When Farrakhan sought in 1981 to revive the Nation of Islam after several years during which the organization was dormant, he relied heavily on Muhammad to build out the organization, recalled Mustafa Farrakhan, the NOI leader’s son.

“He was a hero in the Nation,” Farrakhan said during the service at Morningstar. “He was one of the pillars my father depended on to rebuild the nation.”

Over the decades, Farrakhan tapped Muhammad to train ministers across the country and, from time to time, to negotiate conflicts NOI mosques had with local authorities. On one such occasion, Muhammad held negotiations between New York’s Mosque No. 7 and then New York Police Commissioner William Bratton, with whom Muhammad had worked in Boston when Bratton was on the Boston Police Department command staff.
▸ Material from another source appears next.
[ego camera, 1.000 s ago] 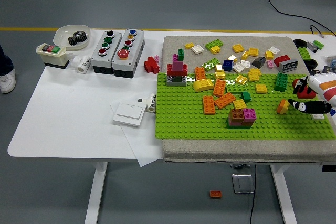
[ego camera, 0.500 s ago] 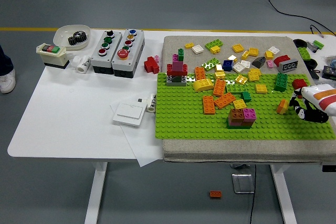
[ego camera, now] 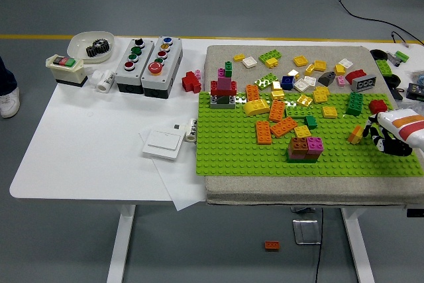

“This was a great statesman, a diplomat,” said Minister Rodney Muhammad, who now leads Mosque No. 11. “He was respected from the streets to the suites.”

Muhammad is survived by his five children — Yvette Muhammad, Cheryl Straughter, Don Straughter Jr., Shirley Straughter Carrington and Brian Straughter — as well as 20 grandchildren and 11 great-grandchildren.

Family members recalled Muhammad’s kindness and his love for his wife, Shirley, who passed away last year.

Brian Wright O’Connor contributed to this report.